**To do:**
Below is a listing; repeat exactly the lines from the one containing "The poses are" to the one containing "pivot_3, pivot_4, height", both included.

**Material provided:**
________

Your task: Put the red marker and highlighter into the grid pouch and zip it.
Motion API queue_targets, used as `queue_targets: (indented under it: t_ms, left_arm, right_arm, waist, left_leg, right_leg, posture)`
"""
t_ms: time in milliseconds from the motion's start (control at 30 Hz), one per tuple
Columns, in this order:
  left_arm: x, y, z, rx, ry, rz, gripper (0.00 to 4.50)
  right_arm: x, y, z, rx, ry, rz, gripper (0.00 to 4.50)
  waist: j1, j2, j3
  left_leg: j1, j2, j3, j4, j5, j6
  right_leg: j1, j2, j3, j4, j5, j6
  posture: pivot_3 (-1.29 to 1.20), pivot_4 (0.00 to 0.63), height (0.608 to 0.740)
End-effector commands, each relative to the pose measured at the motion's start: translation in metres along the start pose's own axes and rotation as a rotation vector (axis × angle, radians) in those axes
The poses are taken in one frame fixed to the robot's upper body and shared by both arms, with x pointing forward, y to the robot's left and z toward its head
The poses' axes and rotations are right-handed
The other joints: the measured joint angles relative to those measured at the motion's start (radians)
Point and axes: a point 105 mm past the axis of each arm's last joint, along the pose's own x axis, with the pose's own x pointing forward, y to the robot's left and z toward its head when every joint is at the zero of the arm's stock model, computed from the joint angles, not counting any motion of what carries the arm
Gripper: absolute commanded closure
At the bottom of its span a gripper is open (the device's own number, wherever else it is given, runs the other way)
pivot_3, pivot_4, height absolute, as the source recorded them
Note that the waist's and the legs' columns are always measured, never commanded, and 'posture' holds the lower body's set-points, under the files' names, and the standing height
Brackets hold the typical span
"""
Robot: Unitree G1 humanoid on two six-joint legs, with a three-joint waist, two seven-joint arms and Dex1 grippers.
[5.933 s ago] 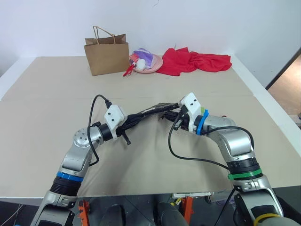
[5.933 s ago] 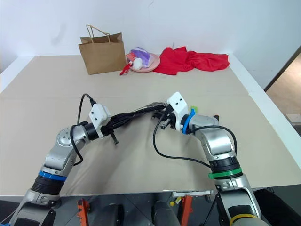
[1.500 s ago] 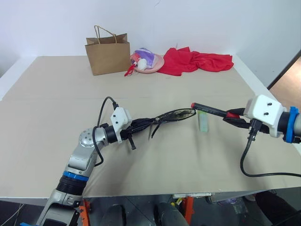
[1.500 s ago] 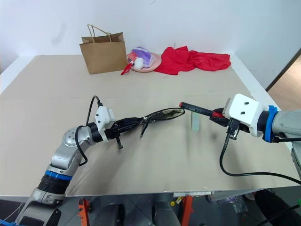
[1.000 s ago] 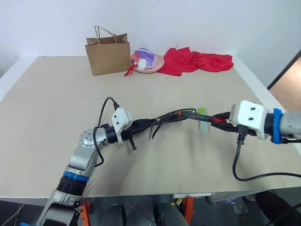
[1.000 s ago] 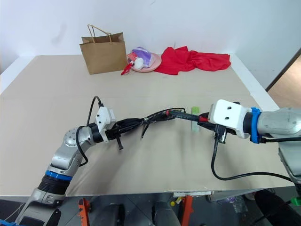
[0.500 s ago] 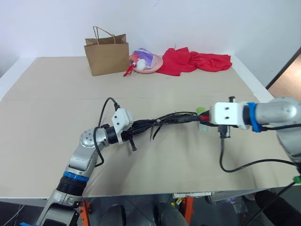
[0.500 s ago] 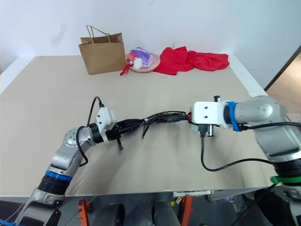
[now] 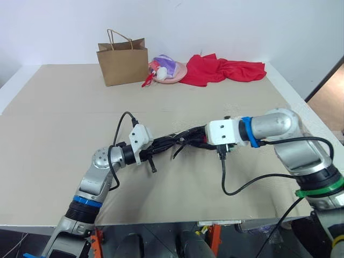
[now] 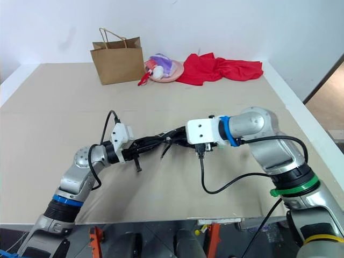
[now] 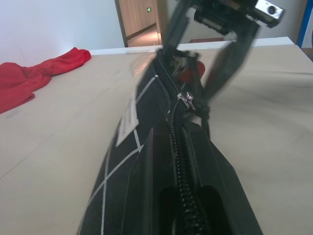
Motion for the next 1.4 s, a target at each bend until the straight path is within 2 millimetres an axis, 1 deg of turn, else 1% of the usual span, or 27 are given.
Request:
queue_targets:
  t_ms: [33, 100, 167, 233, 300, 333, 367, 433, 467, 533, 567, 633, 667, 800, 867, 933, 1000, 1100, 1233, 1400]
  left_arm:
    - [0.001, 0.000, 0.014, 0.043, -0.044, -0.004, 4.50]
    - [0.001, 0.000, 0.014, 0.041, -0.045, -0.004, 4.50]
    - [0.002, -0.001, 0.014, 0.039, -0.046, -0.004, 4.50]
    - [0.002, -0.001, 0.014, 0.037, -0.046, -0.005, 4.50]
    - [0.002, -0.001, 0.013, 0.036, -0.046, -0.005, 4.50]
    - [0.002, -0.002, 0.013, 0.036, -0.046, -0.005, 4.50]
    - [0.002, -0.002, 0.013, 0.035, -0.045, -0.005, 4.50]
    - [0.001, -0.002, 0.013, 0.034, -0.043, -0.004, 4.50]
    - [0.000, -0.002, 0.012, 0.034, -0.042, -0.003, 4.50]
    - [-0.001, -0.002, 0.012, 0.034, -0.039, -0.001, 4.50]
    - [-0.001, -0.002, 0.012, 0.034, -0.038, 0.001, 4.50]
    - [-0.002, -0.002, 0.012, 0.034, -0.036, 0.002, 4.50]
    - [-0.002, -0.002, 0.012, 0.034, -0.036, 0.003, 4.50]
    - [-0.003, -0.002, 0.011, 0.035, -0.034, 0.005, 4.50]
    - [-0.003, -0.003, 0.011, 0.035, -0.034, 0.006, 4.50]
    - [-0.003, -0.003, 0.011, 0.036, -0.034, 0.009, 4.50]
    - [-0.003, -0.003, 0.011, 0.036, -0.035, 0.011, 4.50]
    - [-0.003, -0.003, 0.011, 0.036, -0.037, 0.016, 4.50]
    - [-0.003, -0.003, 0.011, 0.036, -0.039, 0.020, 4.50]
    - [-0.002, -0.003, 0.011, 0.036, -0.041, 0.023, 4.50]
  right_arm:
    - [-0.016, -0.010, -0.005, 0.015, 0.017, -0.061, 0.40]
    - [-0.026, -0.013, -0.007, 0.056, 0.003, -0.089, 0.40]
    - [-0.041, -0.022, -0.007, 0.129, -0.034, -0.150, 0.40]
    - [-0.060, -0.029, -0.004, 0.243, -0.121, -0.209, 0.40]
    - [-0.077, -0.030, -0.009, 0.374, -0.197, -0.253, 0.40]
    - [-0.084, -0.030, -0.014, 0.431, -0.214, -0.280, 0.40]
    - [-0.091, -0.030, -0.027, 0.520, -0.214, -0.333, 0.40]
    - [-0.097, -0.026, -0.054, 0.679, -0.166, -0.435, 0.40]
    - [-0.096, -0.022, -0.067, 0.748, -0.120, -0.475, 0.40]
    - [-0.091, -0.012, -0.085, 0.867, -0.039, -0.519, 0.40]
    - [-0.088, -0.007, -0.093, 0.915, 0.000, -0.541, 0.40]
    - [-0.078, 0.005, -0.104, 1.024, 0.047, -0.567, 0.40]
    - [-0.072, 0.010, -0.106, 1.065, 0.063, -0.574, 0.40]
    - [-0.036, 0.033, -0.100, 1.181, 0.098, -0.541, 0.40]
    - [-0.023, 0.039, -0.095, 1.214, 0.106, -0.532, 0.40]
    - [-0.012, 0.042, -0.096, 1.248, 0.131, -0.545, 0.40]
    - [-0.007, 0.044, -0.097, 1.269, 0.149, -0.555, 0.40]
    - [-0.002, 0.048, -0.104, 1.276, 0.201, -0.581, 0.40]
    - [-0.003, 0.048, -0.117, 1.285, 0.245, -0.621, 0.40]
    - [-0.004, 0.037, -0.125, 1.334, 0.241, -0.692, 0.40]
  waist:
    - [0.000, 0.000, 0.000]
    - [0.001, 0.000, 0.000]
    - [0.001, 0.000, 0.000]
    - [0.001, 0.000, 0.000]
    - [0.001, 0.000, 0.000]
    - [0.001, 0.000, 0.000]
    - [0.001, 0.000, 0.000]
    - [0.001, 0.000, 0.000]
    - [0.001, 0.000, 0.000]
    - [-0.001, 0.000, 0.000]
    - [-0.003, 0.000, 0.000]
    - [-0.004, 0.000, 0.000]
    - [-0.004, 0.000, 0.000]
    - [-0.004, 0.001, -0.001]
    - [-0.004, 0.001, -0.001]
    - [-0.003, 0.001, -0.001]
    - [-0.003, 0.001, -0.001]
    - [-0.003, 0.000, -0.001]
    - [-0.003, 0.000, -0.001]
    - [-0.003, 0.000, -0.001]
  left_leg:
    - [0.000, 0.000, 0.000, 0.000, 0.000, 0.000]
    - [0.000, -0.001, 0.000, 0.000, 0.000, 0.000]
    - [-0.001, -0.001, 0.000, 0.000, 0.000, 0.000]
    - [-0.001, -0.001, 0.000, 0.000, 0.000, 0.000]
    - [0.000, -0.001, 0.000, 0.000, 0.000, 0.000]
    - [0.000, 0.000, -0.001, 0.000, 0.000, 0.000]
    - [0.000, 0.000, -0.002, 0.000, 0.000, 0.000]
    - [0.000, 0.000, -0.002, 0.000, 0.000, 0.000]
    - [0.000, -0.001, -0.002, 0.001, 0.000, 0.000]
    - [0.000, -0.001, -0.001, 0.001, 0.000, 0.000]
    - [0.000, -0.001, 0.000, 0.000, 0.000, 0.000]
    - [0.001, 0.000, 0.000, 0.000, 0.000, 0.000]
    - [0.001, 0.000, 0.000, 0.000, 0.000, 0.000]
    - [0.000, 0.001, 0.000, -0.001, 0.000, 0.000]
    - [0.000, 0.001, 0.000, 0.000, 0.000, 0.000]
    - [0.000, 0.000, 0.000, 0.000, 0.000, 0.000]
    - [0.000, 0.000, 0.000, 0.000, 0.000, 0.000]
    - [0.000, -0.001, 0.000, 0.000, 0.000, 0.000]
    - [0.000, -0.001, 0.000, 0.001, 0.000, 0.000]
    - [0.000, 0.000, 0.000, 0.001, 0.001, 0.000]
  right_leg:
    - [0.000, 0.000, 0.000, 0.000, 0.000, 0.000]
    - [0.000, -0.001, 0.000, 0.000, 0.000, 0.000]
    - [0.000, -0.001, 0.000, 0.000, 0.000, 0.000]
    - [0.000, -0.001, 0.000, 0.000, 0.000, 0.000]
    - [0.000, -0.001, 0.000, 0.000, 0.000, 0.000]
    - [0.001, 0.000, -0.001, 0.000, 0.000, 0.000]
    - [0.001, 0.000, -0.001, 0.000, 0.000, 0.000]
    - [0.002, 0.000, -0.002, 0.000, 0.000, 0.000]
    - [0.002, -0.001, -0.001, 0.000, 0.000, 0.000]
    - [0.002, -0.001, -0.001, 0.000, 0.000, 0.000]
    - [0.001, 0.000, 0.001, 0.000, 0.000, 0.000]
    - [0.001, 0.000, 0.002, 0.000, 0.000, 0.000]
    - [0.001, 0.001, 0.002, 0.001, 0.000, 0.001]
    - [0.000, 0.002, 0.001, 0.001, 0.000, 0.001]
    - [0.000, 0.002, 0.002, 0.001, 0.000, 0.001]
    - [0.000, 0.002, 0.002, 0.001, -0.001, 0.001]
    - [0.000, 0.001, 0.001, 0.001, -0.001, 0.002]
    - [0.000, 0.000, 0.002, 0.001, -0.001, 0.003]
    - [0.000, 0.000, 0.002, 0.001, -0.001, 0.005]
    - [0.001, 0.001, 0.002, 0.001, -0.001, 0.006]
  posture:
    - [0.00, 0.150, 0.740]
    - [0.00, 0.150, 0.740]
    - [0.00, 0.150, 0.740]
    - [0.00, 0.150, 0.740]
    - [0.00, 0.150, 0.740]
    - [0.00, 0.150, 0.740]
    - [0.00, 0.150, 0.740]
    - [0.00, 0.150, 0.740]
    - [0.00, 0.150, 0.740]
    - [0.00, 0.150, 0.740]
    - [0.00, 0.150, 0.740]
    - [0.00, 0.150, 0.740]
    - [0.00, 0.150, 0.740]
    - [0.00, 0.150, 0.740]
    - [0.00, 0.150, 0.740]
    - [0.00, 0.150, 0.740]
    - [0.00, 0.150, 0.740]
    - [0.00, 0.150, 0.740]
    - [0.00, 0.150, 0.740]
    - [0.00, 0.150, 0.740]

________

**Reply:**
The poses are taken in one frame fixed to the robot's upper body and shared by both arms, with x pointing forward, y to the robot's left and z toward its head
The poses' axes and rotations are right-handed
The other joints: the measured joint angles relative to those measured at the motion's start (radians)
Point and axes: a point 105 mm past the axis of each arm's last joint, along the pose's own x axis, with the pose's own x pointing forward, y to the robot's left and z toward its head when every joint is at the zero of the arm's stock model, computed from the joint angles, not counting any motion of what carries the arm
Gripper: absolute commanded closure
At the bottom of its span a gripper is open (the device's own number, wherever else it is given, runs the other way)
pivot_3, pivot_4, height absolute, as the source recorded them

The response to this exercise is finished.